WHAT IS BEING ASKED: Check each line below for the word "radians". How many have it? Answer with the number only.

[Stored entries]
= = = =
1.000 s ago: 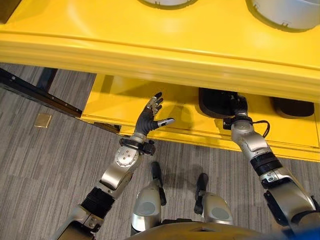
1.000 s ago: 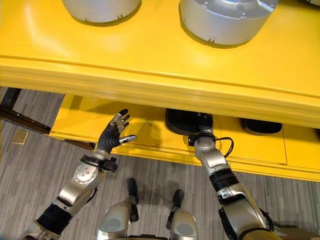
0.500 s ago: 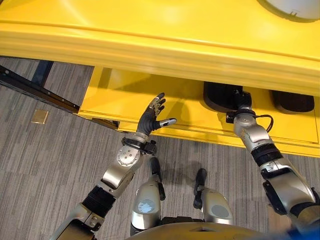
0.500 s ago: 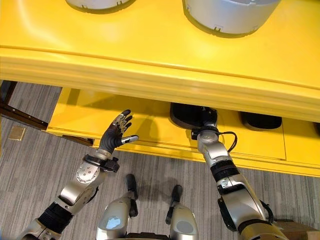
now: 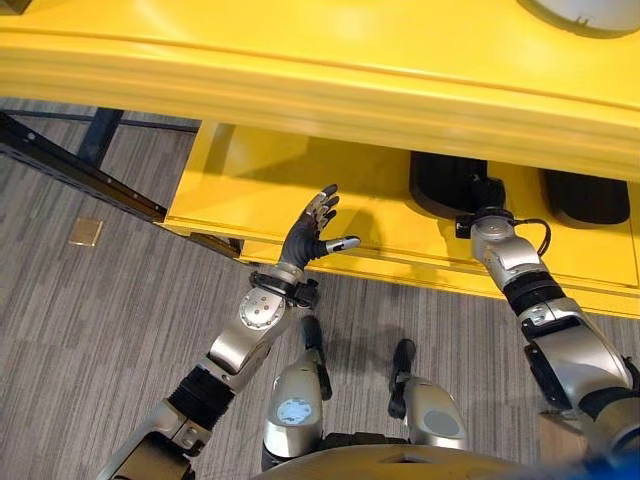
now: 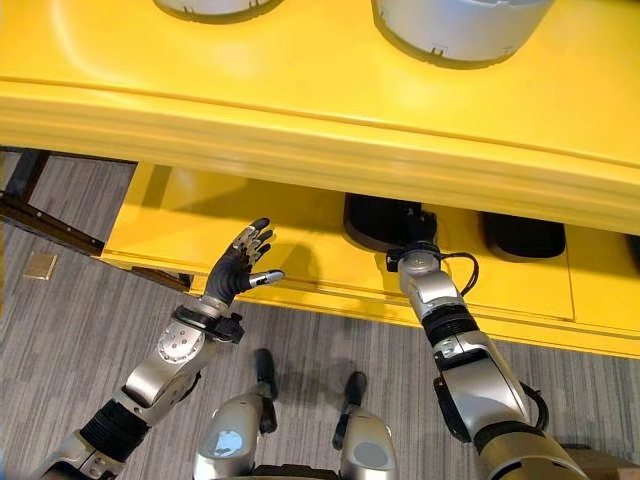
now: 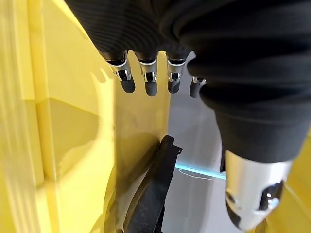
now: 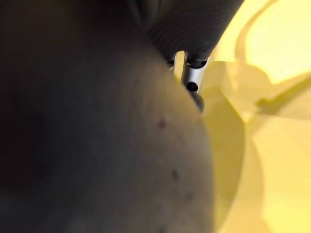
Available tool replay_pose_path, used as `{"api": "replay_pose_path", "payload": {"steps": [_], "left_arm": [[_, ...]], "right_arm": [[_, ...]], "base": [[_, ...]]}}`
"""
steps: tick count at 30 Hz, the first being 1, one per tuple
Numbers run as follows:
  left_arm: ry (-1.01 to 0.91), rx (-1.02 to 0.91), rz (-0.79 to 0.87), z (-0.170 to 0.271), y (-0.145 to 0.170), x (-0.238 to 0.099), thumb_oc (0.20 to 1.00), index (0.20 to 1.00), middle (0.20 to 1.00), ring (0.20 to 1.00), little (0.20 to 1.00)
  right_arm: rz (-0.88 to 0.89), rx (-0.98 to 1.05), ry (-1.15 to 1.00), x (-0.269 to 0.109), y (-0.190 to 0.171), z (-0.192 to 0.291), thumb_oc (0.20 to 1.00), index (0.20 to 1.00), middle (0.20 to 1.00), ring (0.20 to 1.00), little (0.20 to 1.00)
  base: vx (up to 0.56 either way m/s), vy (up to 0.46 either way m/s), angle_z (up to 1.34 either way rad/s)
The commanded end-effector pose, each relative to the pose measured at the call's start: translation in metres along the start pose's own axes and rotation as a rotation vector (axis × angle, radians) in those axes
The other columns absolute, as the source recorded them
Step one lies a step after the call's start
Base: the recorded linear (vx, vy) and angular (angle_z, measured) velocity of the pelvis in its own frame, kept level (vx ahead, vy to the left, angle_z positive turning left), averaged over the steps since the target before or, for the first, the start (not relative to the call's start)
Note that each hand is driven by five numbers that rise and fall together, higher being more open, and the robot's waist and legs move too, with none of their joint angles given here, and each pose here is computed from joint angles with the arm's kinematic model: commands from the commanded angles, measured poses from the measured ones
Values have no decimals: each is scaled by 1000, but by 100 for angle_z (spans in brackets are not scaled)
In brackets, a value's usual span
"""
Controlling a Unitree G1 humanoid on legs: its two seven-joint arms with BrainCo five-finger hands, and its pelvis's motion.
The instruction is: Move parts from the plastic box to the shelf.
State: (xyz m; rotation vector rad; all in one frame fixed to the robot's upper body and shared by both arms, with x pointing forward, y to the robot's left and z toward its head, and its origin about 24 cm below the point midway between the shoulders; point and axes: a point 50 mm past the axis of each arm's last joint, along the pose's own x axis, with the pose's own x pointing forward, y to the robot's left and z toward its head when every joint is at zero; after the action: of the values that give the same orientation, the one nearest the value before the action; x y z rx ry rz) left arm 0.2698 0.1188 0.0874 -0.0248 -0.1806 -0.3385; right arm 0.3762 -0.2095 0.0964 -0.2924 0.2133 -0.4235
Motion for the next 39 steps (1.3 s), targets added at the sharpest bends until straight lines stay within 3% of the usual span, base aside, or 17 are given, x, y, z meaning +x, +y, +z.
{"api": "replay_pose_path", "payload": {"steps": [1,31,32,33,34,39], "left_arm": [[-87,-35,-47,11,-14,3,1000,1000,1000,1000,1000],[-114,-32,-67,13,-23,9,1000,1000,1000,1000,1000],[-115,-32,-66,13,-23,9,1000,1000,1000,1000,1000],[-116,-33,-66,13,-23,10,1000,1000,1000,1000,1000],[-117,-33,-67,13,-23,10,1000,1000,1000,1000,1000],[-118,-32,-73,13,-24,10,1000,1000,1000,1000,1000]], "right_arm": [[-56,-33,-167,12,-21,52,200,200,200,200,200],[-125,-101,-227,20,-28,89,200,200,200,200,200],[-129,-113,-238,20,-28,90,300,300,300,300,300],[-131,-121,-248,20,-29,91,586,586,586,586,586],[-131,-125,-254,20,-28,92,1000,1000,1000,1000,1000],[-126,-112,-242,20,-28,93,1000,1000,1000,1000,1000]], "base": [[0,0,0],[0,0,0],[0,0,0],[0,0,0],[0,0,0],[0,0,0]]}}
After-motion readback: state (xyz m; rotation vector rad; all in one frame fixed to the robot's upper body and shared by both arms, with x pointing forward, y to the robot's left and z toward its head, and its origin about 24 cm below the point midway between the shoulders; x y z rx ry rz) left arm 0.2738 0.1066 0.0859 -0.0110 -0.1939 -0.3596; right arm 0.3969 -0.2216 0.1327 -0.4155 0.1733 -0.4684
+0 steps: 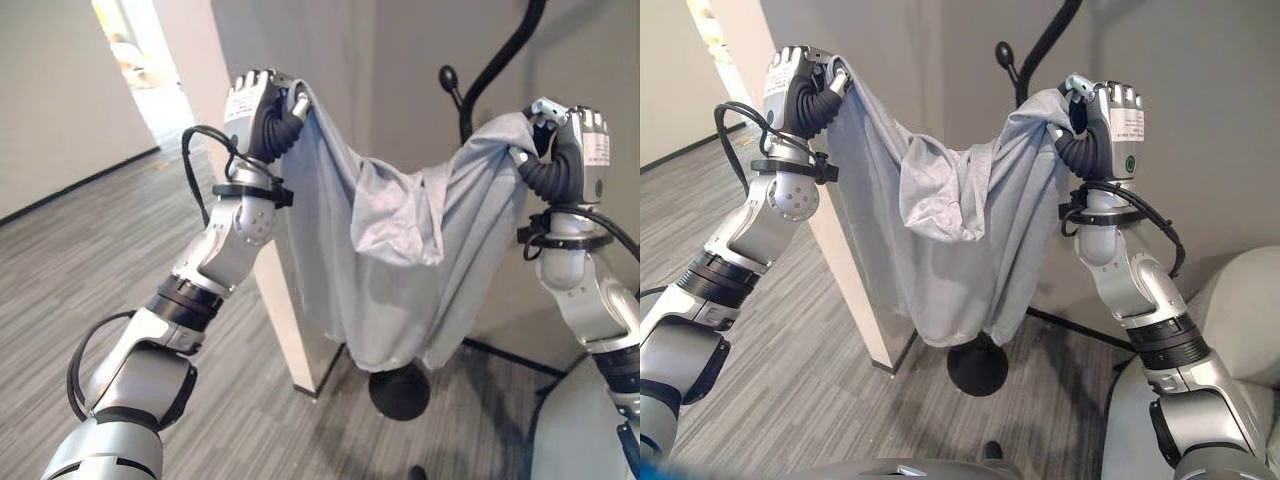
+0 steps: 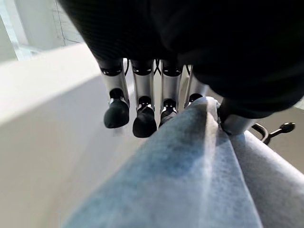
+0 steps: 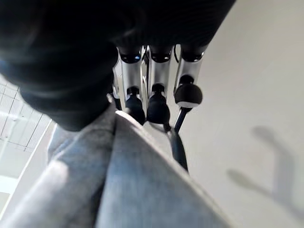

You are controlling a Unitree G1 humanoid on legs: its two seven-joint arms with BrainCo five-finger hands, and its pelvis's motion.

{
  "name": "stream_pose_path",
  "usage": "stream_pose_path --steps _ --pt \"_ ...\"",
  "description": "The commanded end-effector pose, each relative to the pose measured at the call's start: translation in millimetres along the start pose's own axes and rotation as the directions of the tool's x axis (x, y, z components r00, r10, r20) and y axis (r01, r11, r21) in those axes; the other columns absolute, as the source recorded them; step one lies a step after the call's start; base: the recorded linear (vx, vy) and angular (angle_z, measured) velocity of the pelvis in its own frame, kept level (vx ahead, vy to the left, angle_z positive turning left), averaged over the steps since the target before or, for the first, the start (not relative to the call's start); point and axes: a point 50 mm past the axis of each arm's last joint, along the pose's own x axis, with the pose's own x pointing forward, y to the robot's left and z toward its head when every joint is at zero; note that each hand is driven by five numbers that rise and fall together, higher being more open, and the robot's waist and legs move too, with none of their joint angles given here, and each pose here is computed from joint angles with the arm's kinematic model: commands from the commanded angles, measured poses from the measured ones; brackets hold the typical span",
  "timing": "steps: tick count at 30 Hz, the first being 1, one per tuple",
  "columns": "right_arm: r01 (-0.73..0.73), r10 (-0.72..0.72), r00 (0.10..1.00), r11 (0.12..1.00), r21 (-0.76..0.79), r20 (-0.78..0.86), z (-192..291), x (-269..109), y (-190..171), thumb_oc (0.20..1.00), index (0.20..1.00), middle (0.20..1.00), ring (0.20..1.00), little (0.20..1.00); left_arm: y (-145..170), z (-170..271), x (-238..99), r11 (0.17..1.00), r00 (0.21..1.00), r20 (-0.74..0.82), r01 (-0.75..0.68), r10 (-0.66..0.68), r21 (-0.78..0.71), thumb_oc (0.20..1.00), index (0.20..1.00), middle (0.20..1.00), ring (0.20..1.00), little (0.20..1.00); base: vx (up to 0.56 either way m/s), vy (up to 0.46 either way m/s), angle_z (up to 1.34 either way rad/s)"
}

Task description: Hang the clothes on the sofa on the clothes rack.

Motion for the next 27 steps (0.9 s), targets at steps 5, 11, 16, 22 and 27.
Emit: stream_pose_path --steps 5,11,16,22,27 --pt "0.129 -0.13 0.991 0.99 -0.055 -0.013 -5 2 -20 0.2 0.2 0.2 0.2 0.2 34 0 20 0.988 0.99 0.04 -0.14 0.138 0.069 0.2 0.2 0.2 0.2 0.2 0.05 0.012 -0.12" --pt "0.154 -0.162 0.985 0.981 -0.114 -0.064 -16 -9 -26 0.2 0.2 0.2 0.2 0.2 34 -3 16 0.986 0.989 0.028 -0.148 0.146 0.074 0.2 0.2 0.2 0.2 0.2 0.04 0.007 -0.09" --pt "0.132 -0.161 0.974 0.974 -0.183 -0.156 -36 -26 -30 0.2 0.2 0.2 0.2 0.2 32 -1 9 0.989 0.99 0.032 -0.136 0.135 0.057 0.2 0.2 0.2 0.2 0.2 0.03 0.008 -0.08" --pt "0.117 -0.161 0.969 0.967 -0.226 -0.189 -46 -29 -32 0.2 0.2 0.2 0.2 0.2 20 7 4 0.996 0.995 0.039 -0.095 0.094 0.003 0.2 0.2 0.2 0.2 0.2 0.02 -0.009 -0.02" --pt "0.085 -0.13 0.971 0.973 -0.216 -0.202 -47 -32 -28 0.2 0.2 0.2 0.2 0.2 13 10 -1 0.998 0.997 0.037 -0.06 0.061 -0.032 0.2 0.2 0.2 0.2 0.2 0.0 0.0 0.0"
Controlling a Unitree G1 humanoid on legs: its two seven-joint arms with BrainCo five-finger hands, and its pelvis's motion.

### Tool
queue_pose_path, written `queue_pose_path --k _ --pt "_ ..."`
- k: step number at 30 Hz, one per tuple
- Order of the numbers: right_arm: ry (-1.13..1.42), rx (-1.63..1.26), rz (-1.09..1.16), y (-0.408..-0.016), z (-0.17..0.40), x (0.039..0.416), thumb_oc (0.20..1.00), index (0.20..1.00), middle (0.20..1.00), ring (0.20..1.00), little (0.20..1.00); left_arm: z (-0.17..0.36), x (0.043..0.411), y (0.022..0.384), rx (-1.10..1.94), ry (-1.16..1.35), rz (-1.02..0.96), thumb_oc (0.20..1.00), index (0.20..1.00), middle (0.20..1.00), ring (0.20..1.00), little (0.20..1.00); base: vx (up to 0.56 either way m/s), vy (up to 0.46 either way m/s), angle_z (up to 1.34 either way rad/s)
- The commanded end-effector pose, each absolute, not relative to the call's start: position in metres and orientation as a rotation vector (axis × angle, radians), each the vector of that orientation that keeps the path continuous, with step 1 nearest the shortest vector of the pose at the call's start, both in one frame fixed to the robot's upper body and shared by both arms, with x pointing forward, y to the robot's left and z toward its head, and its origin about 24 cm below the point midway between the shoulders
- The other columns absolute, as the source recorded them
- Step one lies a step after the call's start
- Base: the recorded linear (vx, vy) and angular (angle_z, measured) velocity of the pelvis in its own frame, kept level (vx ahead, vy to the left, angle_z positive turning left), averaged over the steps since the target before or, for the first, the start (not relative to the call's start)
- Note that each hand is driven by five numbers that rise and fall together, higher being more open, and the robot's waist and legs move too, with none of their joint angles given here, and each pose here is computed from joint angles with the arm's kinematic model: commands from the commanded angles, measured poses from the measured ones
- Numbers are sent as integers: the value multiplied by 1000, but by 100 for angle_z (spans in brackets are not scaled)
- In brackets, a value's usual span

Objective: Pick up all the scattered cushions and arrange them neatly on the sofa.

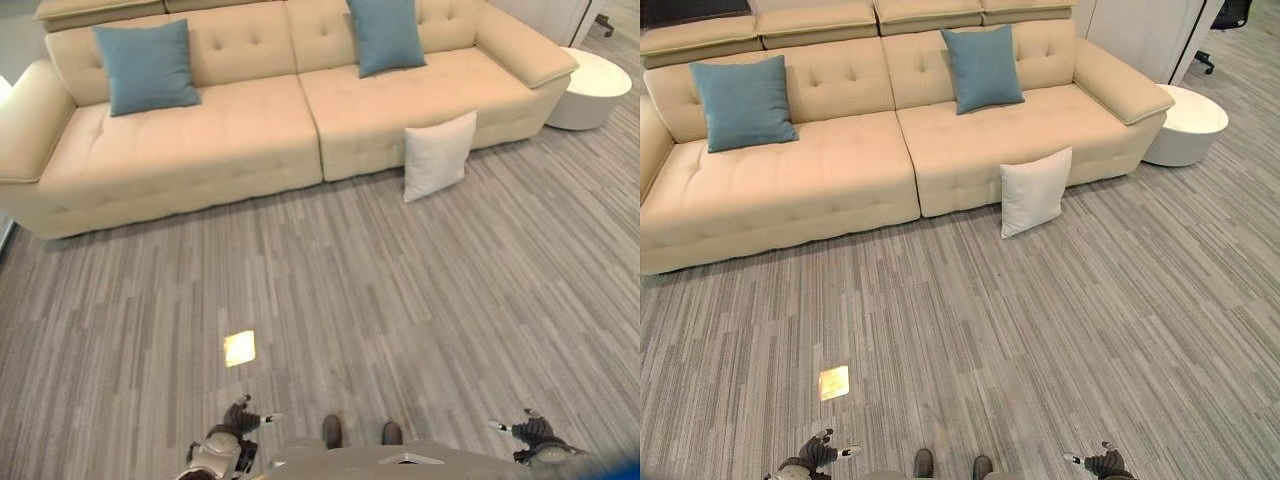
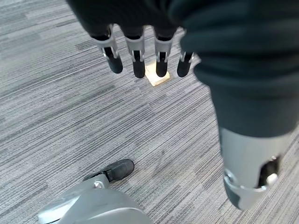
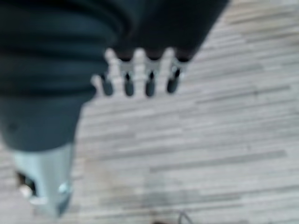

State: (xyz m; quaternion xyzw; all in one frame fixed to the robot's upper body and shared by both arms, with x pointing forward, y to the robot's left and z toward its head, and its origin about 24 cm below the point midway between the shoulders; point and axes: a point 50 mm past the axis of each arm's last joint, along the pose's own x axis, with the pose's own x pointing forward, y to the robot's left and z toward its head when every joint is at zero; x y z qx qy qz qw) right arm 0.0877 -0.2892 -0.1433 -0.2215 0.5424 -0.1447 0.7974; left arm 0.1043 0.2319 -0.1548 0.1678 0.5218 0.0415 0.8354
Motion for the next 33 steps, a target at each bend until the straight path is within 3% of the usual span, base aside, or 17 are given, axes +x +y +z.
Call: queue_pose_path --k 1,17,33 --pt "1164 -487 -313 -288 -143 94 1000 1000 1000 1000 1000 -150 121 238 393 1075 112 1000 1000 1000 1000 1000 15 26 -14" --pt "1130 -520 -264 -282 -141 109 1000 1000 1000 1000 1000 -144 135 241 406 1021 127 1000 1000 1000 1000 1000 -15 -12 -24" --pt "1087 -445 -322 -281 -140 112 1000 1000 1000 1000 1000 -146 148 217 397 1007 50 1000 1000 1000 1000 1000 8 -108 7"
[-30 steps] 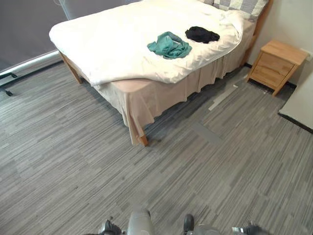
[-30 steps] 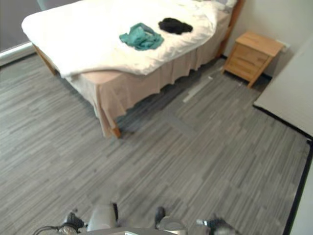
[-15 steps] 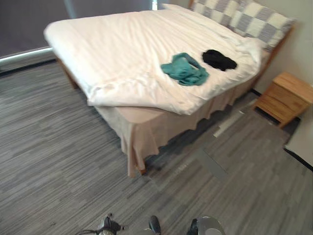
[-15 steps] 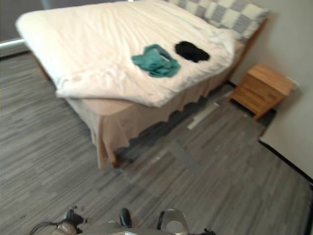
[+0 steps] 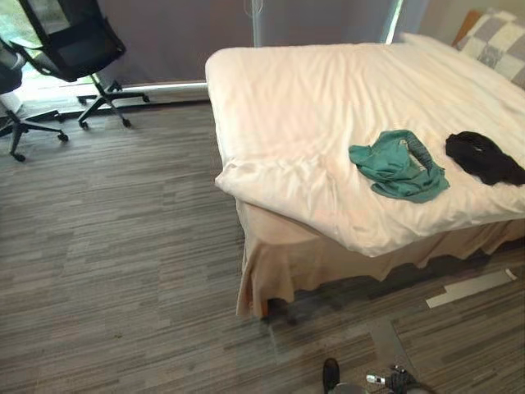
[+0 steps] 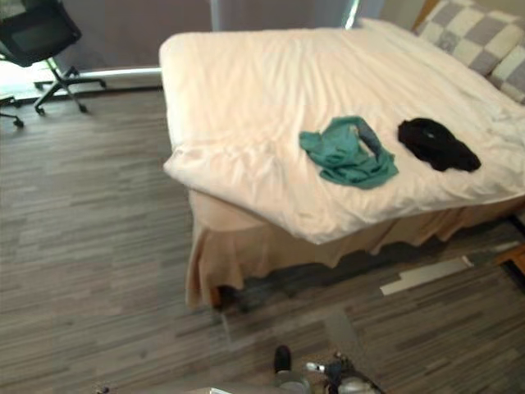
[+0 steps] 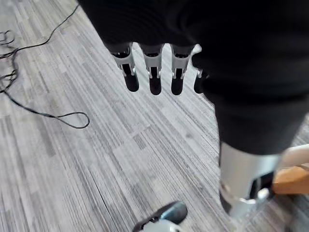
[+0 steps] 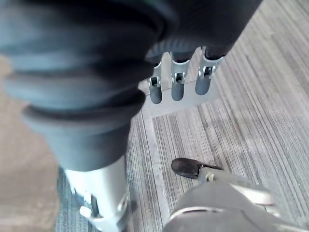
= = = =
SOLUTION FOR THIS EXERCISE: 2